ChatGPT is such a huge topic in the educational realm now it's going to be interesting how this plays out.  On one hand using it as a tool, and on the other hand how to control plagiarism.  Students asking a question and cut and pasting it into canvas or some other school platform and claiming that work as their own.  Two big problems I see
  • It's not your Work.
  • The student is bypassing the whole learning process
Not using critical thinking to compose your own thoughts into an essay question, is akin to cheating.  I'm not sure the whole plagiarism argument fits, because it's not exactly stealing somebody else's words, however it is cheating.  It bypasses the whole process of learning how to dissect a question.  Formulate thoughts on the subject and regurgitate that information back into a readable form for submission to answer a question put forth by a teacher.  Cut and paste?  What do you learn from that?

I have to admit it's tempting to just let the computer generate my response.  However I know that doing that only makes me the looser.

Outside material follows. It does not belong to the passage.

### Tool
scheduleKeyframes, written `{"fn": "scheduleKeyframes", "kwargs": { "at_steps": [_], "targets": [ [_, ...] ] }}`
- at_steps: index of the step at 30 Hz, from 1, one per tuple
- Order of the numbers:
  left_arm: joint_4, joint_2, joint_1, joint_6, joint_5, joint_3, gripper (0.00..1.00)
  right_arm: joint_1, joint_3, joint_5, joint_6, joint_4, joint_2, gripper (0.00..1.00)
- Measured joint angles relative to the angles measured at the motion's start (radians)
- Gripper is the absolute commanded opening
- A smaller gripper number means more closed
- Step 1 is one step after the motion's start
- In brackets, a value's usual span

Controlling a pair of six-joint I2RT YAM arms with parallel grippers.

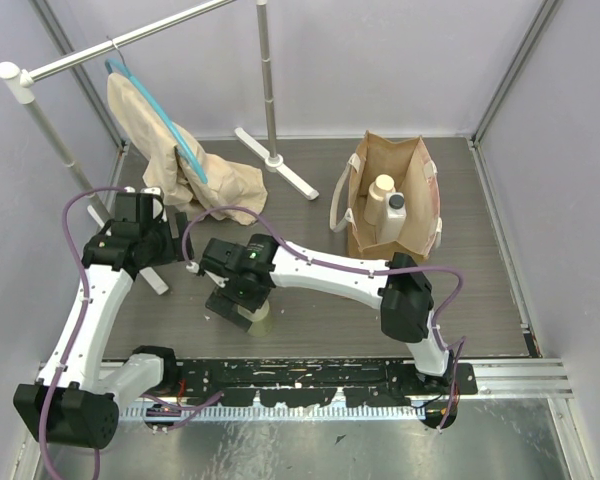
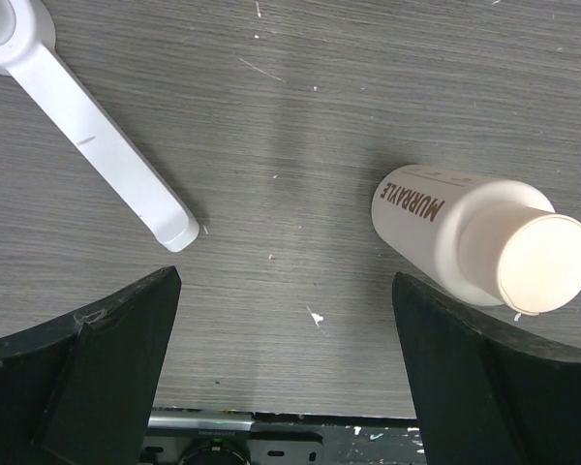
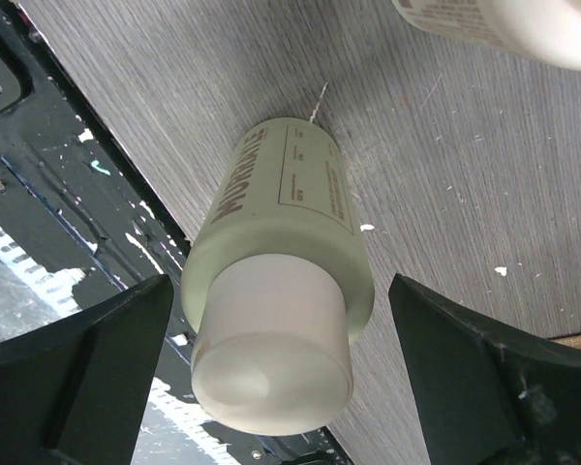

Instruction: Place the personal care products into the canvas bag

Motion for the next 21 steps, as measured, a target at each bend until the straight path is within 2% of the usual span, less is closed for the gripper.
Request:
{"fn": "scheduleKeyframes", "kwargs": {
  "at_steps": [5, 16, 19, 21],
  "targets": [
    [0.000, 0.000, 0.000, 0.000, -0.001, 0.000, 0.98, -0.001, -0.042, -0.004, -0.003, 0.025, 0.002, 0.91],
    [-0.002, 0.000, 0.000, 0.000, -0.026, 0.000, 0.98, -0.002, -0.108, -0.011, -0.004, 0.069, 0.014, 0.90],
    [-0.002, 0.000, 0.000, 0.000, -0.026, 0.000, 0.98, -0.003, -0.108, -0.012, -0.003, 0.074, 0.014, 0.83],
    [-0.002, 0.000, 0.000, 0.000, -0.026, 0.000, 0.98, -0.004, -0.108, -0.013, -0.004, 0.074, 0.014, 0.73]
  ]
}}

On the business side...  Wow, Google and Microsoft are shaking in their boots.  Google is so worried about this, I personally think it has a lot to do with the 12,000 people they laid off this week.  They claim they over-hired during the good times of Covid.  However knowing many people in that bunch.  I can guarantee they've been looking ahead and have seen the writing on the wall.  They are in for a few years of hard catch-up.  I've heard they have brought back the founding members of Google to help them combat this threat.
 
Microsoft has taken the tack that if you cannot beat them join them.  Pouring 10 Billion.  Yes that's the correct number I've read into the openai pre-ipo.  Angel investing?  Not sure that really fits.  What I see is a Bing / openai API that they push the question typed into the browser into the API which spits out a block of text that they push to the top of the screen before they list all the links pertinent to the question.  Kind of like what I've seen google do when you put a noun into google.  Putting a noun into google gives you a definition of the word.
 
Putting in something like Square Feet gives you a formula or definition and then links about the topic.  That's probably the format that we'll see all of google and Bing go to in the near future.  The first paragraph is most likely NOT generated by AI today, because its probably just a standard query, however in the future I imagine it'll be AI generated

Anyway 10 Billion into openai by Microsoft.  Going to be big when you start putting Billion after the number.  What are they doing?  Buying part of the market away from Google.  Google of course is so sure of themselves that they are writing their own, and hope to have something released this year 2023.  Arrogance?  Dunno.  Makes me think back to the regime shift for SDN.  Software defined networking.  Which I've written about on other blogs back in 2003 or 2004 and will probably write something more current in the coming months.  Google basically built their own switch.  (Gotta tie it into networking somehow.  I'm a network geek you know).  Anyway with Googles entry into developing "White Box" switches, they really changed the whole market for switches.  They were fairly successful, but they where the 800  pound Ape, and had the ability to control which way the market went.  Not sure they have that luxury today.  I guess we'll see.